Born in the family of a parson he graduated from Electromechanics Faculty at Lviv Polytech Institute in 1933 and then worked as an electrician at Kalush potash plant and later received the job of an engineer at the factory for domestic electric appliances in Warsaw. His first research paper on electrophysics was published in Przeglad electrotechniczny Jour. in 1938. After WW II he come back to Ukraine and linked his career with petroleum industry and passed through all positions from a field engineer to a director of large production enterprise. In 1951 Chekaliuk started to work at Central Research Lab of Ukrnafta Co. in Boryslav, and in 1955 he joined Ukrainian Research Geoexploration Institute (UkrDGRI). Defended his PhD thesis entitled "Non-stationary phenomena of homogeneous liquid inflow from porous medium" at Lviv Polytech Inst. in 1957. A Dr.Sc. dissertation in Engineering "Some thermodynamic phenomena in porous medium and the ways of their application to petroleum industry" was defended in Moscow at All-Union Research Institute for Petroleum (VNIGNI) in 1962. He studied different aspects of reservoir properties, filtration of liquids and gases, physical parameters of deep oils, pay zone testing, production well-logging, oil field development, enhanced oil recovery, thermodynamics of hydrocarbon deposits, liquidation of accidental gas gushers.

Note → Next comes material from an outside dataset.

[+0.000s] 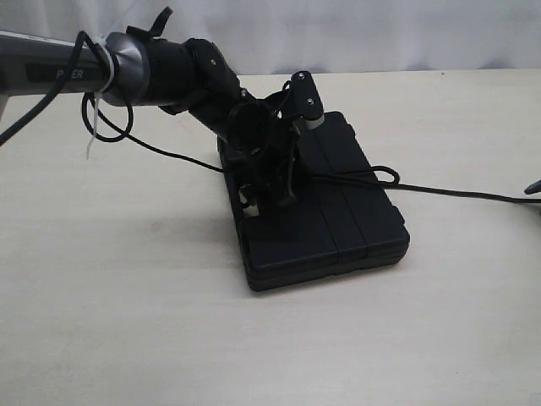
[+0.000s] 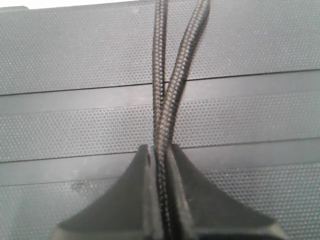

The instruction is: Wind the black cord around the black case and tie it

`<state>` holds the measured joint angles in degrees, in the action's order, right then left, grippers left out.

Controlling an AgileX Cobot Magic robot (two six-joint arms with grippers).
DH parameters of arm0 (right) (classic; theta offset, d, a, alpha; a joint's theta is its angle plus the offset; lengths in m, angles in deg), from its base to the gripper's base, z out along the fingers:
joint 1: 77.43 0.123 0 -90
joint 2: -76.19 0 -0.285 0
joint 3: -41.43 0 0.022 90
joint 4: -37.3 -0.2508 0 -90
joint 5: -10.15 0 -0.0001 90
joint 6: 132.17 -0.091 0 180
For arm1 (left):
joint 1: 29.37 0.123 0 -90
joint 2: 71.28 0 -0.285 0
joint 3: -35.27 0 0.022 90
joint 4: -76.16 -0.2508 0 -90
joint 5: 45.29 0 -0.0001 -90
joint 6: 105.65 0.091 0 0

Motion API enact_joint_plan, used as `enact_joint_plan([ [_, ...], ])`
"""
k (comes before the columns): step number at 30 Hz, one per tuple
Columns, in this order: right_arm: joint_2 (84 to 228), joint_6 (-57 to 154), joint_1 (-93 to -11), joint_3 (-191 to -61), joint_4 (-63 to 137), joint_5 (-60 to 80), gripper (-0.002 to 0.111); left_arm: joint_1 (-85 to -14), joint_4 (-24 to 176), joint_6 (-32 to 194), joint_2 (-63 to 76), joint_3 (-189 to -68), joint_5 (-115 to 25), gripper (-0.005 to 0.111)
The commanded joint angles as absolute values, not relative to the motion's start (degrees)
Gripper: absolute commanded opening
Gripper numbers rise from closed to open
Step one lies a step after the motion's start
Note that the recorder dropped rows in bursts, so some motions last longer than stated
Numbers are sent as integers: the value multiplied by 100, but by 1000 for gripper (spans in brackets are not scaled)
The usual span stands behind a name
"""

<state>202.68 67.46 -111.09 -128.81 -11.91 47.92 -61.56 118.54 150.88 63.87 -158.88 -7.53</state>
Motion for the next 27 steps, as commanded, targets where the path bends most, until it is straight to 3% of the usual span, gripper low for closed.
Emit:
enact_joint_plan([
  [1, 20311, 6946, -11130, -12860, -1259, 4449, 41, -6168, 11733, 15033, 6520, -15819, -799, 0],
  [10, 20311, 7988, -11130, -12860, -2301, 3923, 38, -6168, 11733, 15033, 6520, -15819, -799, 0],
  [16, 20311, 9210, -11130, -12860, -3025, 4281, 4, -6168, 11733, 15033, 6520, -15819, -777, 0],
  [27, 20311, 10587, -10886, -12860, -4165, 5095, 4, -6168, 11743, 15033, 6520, -15819, -835, 0],
])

Since 1964 he worked for Inst. of Geology and Geochemistry of Combustible Minerals, Nat’l Ac. Sci. Ukraine, in Lviv where he headed the Abyssal Hydrocarbons Dept. and coined new scientific trend of petroleum geology, geo-thermodynamics. With his colleagues he developed a principally new technology of enhanced oil recovery from the deep pools (to 3000 m depth) using the water with higher thermodynamic parameters. He has determined the optimal depth to preserve mantlean hydrocarbons and calculated their chemical composition and with his teammates conducted first experiments on high temperature synthesis of hydrocarbon systems in hydrocarbonate medium. Also he studied the problem of hydrocarbon systems kinetic transformation at sedimentary cover conditions. Besides, he interested in theoretical physics and published a fundamental monograph "Gnoseological potential of classical mechanics (to 300th anniversary of Isaac Newton research career)" and several articles on the topic.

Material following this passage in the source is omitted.